In the News: Scores of reporters have been asking Director Diana Claitor and Project Coordinator Emily LIng for quotes and information. We’ve given data and stories and connected them with Texans like Connie Griffin, who recently lost her son to suicide in the Denton County Jail. The resulting story, “Cry for Help,” in Denton County Jail highlights many issues and features the work of Texas Jail Project. We are proud of Connie for telling her story to help other families feel less alone and to expose the trend of criminalizing and punishing those with mental illness. Read the full article here.

84th Legislative Session: Texas Jail Project’s advocacy and work with Rep. Celia Israel’s office on care for pregnant inmates received a Best Justice for Mamas Behind Bars award from the Austin Chronicle and more importantly, through the hard work of many, HB1140 became law on Sept. 1st. The bill requires a study on the medical care, nutrition, and treatment of the 4,000 pregnant women jailed each year, and,  for the first time, requires jailsto report on miscarriages and post-birth infant deaths. Read more about this law here.
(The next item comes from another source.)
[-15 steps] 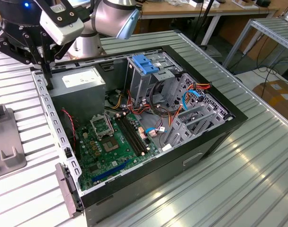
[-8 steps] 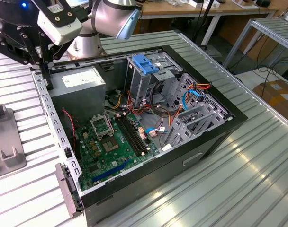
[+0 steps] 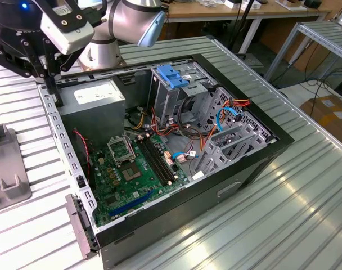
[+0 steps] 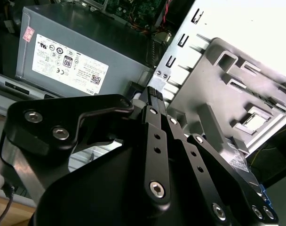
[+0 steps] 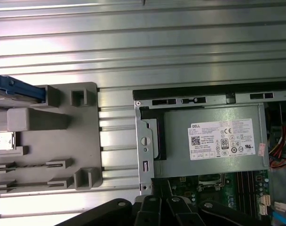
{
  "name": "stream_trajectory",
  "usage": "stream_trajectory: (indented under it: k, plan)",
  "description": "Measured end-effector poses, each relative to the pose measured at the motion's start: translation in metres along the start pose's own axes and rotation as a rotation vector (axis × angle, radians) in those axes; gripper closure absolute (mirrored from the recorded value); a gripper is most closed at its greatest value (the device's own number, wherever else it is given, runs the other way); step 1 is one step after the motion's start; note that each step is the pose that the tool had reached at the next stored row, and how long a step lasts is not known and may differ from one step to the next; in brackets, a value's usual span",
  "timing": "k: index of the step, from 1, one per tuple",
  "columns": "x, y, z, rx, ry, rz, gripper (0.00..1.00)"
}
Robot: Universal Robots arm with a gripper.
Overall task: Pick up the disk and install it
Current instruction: 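Reach for the disk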
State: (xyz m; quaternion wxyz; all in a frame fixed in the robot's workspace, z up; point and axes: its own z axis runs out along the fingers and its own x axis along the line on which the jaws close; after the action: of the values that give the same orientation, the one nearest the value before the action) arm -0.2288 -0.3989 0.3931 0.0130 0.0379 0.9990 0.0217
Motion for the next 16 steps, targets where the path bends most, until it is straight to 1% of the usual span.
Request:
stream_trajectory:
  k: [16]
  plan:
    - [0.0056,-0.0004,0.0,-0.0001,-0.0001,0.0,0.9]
Interim Session: The County Affairs Committee held a long hearing that TJP contributed to, and in September, the Senate Criminal Justice Committee held a hearing on jail safety. The Texas Jail Project was there with four families who drove from long distances to testify about the flaws in our jail system. John Gray spoke of his daughter who committed suicide in the Brazoria County Jail last year, describing how people with recent histories of mental illness are neglected and left unsupervised in jails. We were impressed with Senator Menendez’s ideas to improve county jails and hope to work with his office on recommendations for next session.

New Partnership with the UT Civil Rights Clinic!
We are excited to announce that the UT Civll Rights Clinic will be partnering with the Texas Jail Project to better understand systemic issues in Texas county jails and identify solutions before the next legislative session. We will continue to update you on the work that four impressive law students will be doing as it further develops.